L’Afrique subsaharienne figure également de plus en plus sur la carte nucléaire russe. Au Nigeria, des accords ont été signés pour la construction de centrales et la coopération scientifique. En Ouganda et en Afrique du Sud, des programmes sur l’utilisation pacifique de l’énergie nucléaire sont en cours, avec formation technique et développement d’infrastructures. Cette approche rompt avec la tradition européenne : pendant des décennies, la France a importé de l’uranium du Niger pour alimenter ses propres centrales, sans pour autant créer de véritables retombées locales positives.

Et il ne s’agit pas seulement de l’Asie ou de l’Afrique. En Amérique latine, le Venezuela et la Bolivie ont engagé des coopérations sur les isotopes médicaux et les centres de recherche. En Irak, on parle de reconstruire une capacité nucléaire civile détruite par des décennies de guerres.

Le fil conducteur est clair : ce ne sont pas de simples contrats de fourniture, mais de véritables partenariats de long terme. Rosatom n’apporte pas seulement des installations, mais transfère aussi des technologies, du savoir-faire, des programmes de formation et même des cursus universitaires pour former la nouvelle génération de spécialistes. C’est un modèle qui contraste avec l’approche européenne, souvent perçue comme néocoloniale, où les ressources africaines étaient exploitées sans créer de véritable développement local.

L’Italie et l’occasion manquée

En théorie, l’Italie aurait les atouts pour participer à ce processus. Les compétences de l’ENEA, la tradition d’ingénierie et le capital scientifique accumulé feraient du pays un partenaire naturel de Rosatom dans le domaine de la fusion. Une telle collaboration pourrait réduire les délais de recherche, unir les ressources et accélérer les résultats.

Mais la réalité est différente. Les choix politiques de Bruxelles et du gouvernement italien n’autoriseraient jamais un rapprochement avec Moscou dans un secteur aussi stratégique.

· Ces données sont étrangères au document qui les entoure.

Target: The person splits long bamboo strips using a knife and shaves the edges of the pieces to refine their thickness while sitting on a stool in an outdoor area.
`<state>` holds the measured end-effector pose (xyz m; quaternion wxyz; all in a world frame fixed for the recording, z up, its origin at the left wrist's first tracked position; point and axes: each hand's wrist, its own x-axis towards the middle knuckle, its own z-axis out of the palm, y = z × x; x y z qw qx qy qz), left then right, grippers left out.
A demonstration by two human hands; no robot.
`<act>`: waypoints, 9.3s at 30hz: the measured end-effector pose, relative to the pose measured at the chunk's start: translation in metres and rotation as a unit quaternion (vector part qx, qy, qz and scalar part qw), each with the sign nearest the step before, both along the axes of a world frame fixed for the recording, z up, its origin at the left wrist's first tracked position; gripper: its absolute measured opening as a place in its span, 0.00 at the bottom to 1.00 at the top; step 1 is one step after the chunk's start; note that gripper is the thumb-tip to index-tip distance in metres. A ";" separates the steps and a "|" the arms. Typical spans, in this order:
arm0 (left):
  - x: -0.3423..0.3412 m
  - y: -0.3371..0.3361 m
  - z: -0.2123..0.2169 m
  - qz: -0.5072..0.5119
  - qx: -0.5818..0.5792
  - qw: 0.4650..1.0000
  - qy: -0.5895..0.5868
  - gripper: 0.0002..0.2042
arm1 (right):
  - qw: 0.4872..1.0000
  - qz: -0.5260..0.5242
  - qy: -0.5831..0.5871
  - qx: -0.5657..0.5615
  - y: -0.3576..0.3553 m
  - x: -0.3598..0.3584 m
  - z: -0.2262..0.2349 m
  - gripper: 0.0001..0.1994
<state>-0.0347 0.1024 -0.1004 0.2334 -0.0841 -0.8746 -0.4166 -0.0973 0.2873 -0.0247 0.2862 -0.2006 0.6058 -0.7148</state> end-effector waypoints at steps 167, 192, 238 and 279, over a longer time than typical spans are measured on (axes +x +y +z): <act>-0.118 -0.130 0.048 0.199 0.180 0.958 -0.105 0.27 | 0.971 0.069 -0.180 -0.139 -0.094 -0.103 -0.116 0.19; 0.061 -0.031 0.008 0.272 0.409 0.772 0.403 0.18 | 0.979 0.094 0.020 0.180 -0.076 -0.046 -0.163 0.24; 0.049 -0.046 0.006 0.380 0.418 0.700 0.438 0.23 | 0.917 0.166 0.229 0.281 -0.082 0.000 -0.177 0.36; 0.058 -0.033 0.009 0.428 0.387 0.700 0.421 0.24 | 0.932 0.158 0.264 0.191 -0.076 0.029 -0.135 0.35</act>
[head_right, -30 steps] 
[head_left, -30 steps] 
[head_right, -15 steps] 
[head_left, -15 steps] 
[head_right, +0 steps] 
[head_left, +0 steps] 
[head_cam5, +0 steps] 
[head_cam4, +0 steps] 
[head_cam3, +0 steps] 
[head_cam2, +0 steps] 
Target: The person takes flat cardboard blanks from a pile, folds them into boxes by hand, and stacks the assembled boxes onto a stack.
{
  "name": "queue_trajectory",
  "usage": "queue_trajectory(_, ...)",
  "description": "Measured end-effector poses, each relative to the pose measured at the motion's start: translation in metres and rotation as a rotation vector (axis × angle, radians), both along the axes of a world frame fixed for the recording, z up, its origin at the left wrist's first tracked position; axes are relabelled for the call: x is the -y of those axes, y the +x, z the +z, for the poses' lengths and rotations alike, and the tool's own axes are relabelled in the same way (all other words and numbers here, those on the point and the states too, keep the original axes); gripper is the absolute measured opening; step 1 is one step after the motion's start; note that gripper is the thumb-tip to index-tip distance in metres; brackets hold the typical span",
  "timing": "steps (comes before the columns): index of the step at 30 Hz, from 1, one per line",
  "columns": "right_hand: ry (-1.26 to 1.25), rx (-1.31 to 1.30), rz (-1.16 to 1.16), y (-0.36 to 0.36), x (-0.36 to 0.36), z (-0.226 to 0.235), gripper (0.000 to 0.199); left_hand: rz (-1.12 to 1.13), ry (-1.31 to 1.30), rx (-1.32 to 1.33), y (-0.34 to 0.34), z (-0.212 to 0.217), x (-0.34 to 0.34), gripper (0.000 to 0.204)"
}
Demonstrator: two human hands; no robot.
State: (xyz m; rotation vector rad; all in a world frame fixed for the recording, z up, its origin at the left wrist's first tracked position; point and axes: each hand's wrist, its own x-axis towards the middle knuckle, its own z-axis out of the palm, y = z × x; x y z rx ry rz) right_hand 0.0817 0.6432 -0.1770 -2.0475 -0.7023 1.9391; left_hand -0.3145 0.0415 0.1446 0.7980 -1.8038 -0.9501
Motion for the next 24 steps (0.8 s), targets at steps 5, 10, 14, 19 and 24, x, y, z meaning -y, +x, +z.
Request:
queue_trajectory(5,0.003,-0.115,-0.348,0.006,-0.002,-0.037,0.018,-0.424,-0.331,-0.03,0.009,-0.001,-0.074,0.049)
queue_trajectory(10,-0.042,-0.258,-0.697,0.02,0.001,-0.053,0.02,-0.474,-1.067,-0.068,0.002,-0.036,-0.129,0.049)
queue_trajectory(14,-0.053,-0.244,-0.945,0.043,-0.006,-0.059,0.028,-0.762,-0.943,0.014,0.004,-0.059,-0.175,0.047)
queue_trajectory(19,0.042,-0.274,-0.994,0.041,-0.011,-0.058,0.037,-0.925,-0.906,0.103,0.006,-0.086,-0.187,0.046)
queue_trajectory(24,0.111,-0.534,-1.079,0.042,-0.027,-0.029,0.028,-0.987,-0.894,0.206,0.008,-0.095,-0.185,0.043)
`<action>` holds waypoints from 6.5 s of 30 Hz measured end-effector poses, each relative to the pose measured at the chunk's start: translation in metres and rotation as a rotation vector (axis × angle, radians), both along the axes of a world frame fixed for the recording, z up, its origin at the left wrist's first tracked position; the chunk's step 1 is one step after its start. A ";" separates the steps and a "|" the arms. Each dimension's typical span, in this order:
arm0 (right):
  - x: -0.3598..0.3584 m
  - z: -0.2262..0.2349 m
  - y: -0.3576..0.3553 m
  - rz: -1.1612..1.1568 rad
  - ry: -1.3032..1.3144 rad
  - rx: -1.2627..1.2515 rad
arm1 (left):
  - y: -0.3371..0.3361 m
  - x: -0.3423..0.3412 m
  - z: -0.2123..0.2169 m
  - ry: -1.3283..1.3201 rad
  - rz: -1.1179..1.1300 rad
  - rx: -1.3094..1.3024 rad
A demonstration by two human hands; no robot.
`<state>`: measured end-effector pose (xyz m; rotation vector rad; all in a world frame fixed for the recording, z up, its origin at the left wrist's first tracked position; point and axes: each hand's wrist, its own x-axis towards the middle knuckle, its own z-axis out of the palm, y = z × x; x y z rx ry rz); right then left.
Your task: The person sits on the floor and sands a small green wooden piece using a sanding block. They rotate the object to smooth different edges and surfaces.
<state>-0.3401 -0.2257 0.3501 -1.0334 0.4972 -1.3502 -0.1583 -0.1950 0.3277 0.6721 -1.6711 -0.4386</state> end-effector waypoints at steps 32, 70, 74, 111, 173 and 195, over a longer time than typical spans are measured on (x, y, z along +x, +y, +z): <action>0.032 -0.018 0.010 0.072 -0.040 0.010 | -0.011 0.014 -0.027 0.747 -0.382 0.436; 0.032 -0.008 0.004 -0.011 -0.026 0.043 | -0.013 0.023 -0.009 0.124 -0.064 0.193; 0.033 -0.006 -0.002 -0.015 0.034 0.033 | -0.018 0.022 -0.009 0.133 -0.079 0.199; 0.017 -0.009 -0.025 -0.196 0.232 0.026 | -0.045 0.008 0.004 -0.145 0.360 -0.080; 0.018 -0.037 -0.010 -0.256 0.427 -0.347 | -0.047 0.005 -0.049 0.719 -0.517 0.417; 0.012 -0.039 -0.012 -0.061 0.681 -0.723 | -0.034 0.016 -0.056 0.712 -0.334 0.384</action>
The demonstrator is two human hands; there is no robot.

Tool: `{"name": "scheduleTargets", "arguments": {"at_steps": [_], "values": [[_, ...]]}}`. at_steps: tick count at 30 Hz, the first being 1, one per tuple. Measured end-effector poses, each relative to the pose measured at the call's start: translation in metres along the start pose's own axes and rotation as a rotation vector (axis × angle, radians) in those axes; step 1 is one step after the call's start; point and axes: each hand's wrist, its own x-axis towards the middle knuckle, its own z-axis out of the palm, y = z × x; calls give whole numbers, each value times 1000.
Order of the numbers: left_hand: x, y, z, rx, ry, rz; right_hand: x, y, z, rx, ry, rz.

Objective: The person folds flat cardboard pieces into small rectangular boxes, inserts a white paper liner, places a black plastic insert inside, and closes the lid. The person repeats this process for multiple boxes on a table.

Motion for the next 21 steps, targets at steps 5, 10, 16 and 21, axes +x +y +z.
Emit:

L’Italie reste ainsi à l’écart, contrainte de se limiter à ce qui transite par les institutions européennes.

L’avenir en danger

La fusion nucléaire est considérée par beaucoup comme la clé d’une énergie propre et inépuisable. Être exclu des partenariats avec ceux qui investissent massivement dans ce domaine signifie non seulement manquer une opportunité scientifique, mais aussi compromettre les perspectives mêmes de développement technologique à long terme.

Alors que Rosatom multiplie les alliances dans le Sud global et que la Chine accélère ses propres programmes, l’Italie reste divisée entre nostalgiques de la fission et opposants radicaux au nucléaire. Un débat figé depuis quarante ans, incapable de se projeter vers l’avenir.

Le risque est évident : lorsque la fusion deviendra réalité, le train sera déjà passé.